INSTRUCTIONS FOR THE TASK: The answer must consist only of the lines from the line with "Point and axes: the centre" to the line with "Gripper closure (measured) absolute", both included, exactly as they stand below.

▼

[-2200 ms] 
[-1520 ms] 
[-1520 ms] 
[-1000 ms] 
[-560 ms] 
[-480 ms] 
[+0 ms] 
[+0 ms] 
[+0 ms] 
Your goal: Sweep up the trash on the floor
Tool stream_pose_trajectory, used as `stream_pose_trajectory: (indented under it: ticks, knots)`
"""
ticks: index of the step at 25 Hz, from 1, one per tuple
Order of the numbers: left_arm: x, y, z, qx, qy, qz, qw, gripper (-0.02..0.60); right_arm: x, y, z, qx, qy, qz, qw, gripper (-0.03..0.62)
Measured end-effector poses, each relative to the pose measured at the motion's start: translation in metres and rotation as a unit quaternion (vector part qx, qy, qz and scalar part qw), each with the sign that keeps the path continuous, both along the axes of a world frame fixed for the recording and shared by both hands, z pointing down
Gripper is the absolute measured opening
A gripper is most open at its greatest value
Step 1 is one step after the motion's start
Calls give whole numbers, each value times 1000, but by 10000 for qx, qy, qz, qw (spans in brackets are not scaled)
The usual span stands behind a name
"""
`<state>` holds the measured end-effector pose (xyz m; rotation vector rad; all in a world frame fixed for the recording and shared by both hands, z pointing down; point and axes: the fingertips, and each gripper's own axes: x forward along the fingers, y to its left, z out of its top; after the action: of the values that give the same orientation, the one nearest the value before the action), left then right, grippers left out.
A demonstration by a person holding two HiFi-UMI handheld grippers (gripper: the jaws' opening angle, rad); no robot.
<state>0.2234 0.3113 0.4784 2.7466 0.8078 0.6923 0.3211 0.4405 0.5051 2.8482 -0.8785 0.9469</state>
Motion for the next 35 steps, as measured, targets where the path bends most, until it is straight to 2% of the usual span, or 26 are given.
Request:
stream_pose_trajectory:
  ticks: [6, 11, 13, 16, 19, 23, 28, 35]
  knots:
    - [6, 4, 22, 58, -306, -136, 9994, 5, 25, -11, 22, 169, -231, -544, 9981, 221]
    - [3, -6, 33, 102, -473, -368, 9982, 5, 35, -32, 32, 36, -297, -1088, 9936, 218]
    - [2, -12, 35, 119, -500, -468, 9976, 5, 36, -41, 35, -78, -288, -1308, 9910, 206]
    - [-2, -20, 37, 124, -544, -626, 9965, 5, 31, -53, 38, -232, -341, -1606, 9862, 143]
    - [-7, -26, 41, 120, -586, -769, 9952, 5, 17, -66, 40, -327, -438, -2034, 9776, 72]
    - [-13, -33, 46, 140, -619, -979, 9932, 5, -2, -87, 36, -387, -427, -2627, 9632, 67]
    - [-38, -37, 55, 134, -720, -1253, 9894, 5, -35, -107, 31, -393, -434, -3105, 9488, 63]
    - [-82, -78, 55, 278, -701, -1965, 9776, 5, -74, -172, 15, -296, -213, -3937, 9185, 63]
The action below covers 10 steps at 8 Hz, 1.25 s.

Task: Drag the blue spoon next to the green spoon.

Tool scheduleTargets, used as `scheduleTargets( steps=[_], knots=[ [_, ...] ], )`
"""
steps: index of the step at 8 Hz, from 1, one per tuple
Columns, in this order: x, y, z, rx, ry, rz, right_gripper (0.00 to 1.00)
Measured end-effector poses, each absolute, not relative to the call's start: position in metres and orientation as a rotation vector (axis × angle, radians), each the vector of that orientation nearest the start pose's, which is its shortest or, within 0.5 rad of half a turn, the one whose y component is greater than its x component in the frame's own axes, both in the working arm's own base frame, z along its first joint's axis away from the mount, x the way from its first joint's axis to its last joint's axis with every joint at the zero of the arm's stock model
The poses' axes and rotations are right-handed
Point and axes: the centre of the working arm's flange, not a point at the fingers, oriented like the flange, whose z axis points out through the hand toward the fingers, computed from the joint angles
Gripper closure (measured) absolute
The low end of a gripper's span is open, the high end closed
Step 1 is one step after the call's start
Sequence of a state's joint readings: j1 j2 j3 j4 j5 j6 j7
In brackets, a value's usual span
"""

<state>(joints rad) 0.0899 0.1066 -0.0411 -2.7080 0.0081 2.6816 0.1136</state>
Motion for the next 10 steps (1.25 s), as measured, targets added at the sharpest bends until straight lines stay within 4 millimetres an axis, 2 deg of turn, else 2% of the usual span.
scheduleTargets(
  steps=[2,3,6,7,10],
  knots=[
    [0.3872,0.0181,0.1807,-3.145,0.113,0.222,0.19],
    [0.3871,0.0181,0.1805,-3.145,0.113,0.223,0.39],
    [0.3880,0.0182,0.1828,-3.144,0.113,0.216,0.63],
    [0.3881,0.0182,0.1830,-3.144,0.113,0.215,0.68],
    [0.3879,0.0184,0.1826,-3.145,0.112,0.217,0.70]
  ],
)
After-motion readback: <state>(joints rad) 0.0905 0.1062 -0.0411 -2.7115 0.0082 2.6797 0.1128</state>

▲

FINISHED TASK:
Point and axes: the centre of the working arm's flange, not a point at the fingers, oriented like the flange, whose z axis points out through the hand toward the fingers, computed from the joint angles
Gripper closure (measured) absolute

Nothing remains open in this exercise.